Helen Maitland Armstrong (1869-1948)
Helen Maitland Armstrong, of New York City; Stained Glass Artist
She was born at Florence, Italy. She studied at the Art Students League of New York but received much of her artistic training from her father, a renowned stained glass artist himself, who made her a junior partner in his firm, Maitland Armstrong & Co. Although her stained glass is considered among the finest in America at the height of its Gilded Age, ranking alongside the work of her father's friends Louis Comfort Tiffany and John La Farge, she also worked on mosaics, murals, and - with her sister Margaret Neilson Armstrong - illustrations. She created many works with her father still seen in various churches and colleges across the country.

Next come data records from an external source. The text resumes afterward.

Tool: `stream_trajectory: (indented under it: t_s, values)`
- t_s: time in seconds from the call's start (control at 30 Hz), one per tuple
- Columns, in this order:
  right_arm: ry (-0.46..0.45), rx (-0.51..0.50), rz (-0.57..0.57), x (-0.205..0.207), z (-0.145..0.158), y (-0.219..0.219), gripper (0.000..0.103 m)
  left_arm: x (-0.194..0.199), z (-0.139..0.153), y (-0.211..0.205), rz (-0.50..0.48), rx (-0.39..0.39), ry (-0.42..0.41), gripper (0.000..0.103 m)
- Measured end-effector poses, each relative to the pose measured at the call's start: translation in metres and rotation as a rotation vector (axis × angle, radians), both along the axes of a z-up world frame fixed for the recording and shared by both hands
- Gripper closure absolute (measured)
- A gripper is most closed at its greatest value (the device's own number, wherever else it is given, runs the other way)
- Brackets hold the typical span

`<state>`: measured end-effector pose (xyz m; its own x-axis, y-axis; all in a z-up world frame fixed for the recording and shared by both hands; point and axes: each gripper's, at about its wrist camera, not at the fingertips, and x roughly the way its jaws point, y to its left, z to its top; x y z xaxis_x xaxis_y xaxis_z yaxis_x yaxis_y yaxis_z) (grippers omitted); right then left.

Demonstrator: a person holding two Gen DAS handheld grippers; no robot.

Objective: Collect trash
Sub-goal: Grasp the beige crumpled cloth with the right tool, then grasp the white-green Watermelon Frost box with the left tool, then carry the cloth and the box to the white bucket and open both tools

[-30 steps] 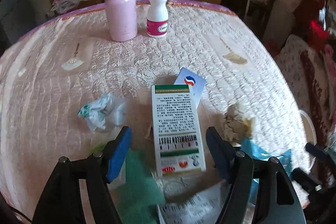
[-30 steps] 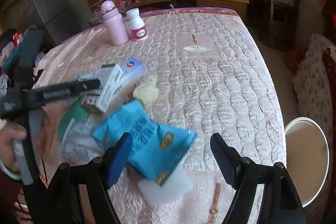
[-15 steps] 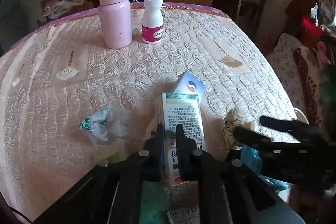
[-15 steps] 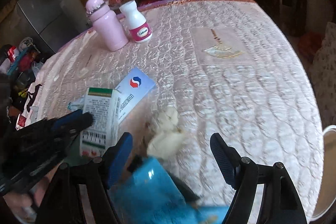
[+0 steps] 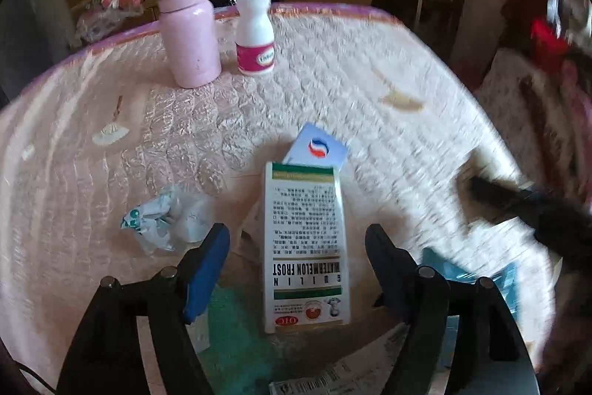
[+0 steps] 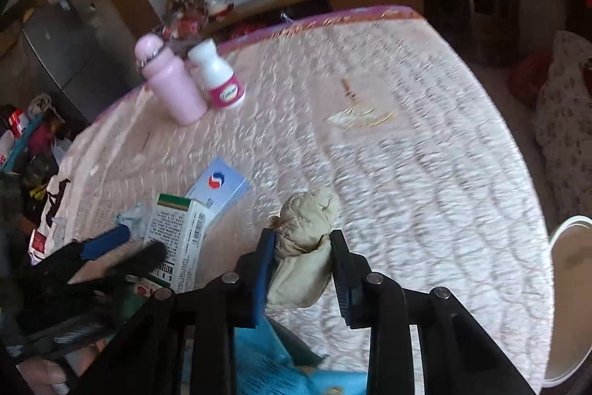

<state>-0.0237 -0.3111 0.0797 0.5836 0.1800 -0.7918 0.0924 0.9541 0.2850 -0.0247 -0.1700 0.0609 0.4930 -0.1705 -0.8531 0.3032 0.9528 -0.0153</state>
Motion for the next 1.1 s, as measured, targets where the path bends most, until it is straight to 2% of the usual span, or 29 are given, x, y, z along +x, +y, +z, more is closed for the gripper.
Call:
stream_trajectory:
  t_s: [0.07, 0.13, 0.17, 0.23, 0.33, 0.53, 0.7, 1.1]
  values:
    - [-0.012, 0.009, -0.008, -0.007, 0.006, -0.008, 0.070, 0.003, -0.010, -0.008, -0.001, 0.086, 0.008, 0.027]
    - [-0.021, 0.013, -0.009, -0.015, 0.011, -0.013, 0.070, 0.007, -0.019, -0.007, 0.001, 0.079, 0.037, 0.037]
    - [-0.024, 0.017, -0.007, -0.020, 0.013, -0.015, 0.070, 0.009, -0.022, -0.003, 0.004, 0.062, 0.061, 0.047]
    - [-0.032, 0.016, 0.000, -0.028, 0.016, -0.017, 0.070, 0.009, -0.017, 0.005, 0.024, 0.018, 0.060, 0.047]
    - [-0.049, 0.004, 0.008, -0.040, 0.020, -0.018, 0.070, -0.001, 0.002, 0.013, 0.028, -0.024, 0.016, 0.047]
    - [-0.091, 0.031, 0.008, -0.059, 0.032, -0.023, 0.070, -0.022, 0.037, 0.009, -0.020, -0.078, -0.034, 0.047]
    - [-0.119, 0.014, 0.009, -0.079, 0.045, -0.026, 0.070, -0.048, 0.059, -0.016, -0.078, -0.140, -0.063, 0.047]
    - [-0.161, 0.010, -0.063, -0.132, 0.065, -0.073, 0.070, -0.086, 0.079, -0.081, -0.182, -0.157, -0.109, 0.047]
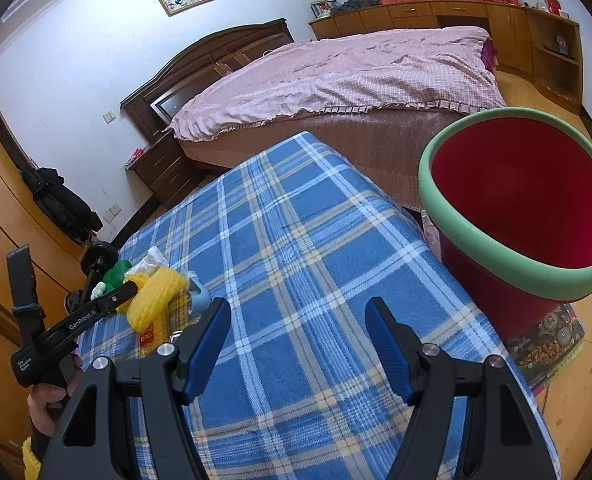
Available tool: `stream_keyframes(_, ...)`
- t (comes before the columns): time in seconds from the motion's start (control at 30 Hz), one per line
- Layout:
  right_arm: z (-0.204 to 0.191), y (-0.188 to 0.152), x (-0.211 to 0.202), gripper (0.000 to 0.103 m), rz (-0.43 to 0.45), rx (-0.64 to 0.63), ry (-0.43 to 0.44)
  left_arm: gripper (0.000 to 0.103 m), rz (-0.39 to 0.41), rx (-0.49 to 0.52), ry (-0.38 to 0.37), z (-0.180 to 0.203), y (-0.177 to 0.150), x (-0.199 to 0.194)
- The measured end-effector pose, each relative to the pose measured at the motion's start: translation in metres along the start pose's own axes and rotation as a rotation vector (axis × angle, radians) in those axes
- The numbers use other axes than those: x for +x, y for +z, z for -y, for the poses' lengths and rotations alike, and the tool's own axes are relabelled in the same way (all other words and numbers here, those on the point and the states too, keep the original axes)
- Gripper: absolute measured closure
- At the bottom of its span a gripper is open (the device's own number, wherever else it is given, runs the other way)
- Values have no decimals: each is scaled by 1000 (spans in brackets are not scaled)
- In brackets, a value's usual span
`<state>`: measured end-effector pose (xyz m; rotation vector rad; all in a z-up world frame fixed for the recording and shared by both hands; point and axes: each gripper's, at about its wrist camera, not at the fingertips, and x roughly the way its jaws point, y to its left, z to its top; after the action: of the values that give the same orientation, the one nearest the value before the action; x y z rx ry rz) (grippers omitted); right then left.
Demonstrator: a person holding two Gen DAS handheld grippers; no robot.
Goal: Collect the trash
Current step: 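Grasp a yellow foam net with the left tool, then grasp the other yellow foam net with the right tool while the left tool holds its net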
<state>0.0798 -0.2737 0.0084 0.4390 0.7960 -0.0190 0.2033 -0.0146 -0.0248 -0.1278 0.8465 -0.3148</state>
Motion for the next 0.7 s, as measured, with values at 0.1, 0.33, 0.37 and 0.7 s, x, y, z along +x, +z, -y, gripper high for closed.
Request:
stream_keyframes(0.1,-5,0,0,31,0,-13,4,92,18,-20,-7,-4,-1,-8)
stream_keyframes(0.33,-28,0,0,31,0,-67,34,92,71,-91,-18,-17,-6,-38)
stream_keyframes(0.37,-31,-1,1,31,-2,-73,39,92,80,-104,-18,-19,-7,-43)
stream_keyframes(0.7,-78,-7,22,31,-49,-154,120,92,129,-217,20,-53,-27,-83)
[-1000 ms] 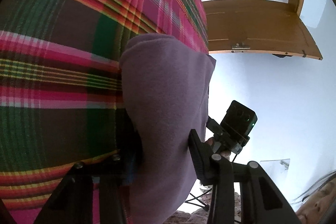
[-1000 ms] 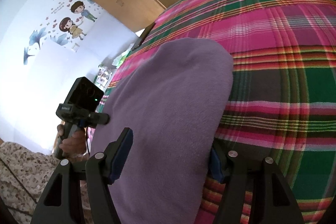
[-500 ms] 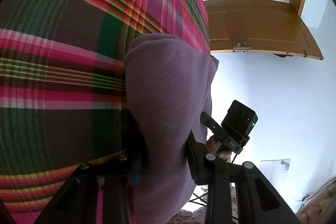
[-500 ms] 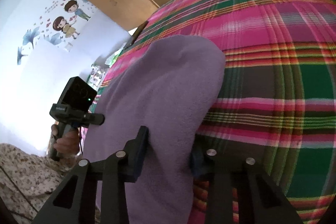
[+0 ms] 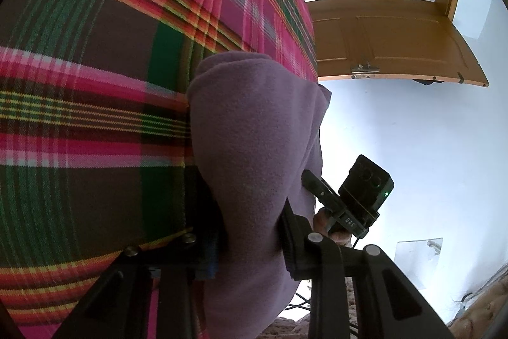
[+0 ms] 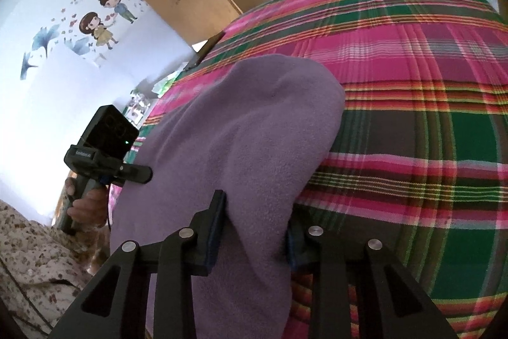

Her "exceptional" solo work also appeared in dozens of churches and governmental buildings, and she received many private commissions for houses, eg. in the Armory at 477 Madison Avenue, as well as designing 16-windows using a 15th-century painted-glass technique for Alva Belmont's private mausoleum in Woodlawn Cemetery. Her masterpiece is generally agreed to be the east window at Old St. Paul's Episcopal Church in Baltimore, Maryland. The Metropolitan Museum in New York holds a collection of her drawings and watercolors for stained glass windows as well as designs for an altarpiece and a mural. She died in the house in which she grew up, 58 West 10th Street in New York City, unmarried.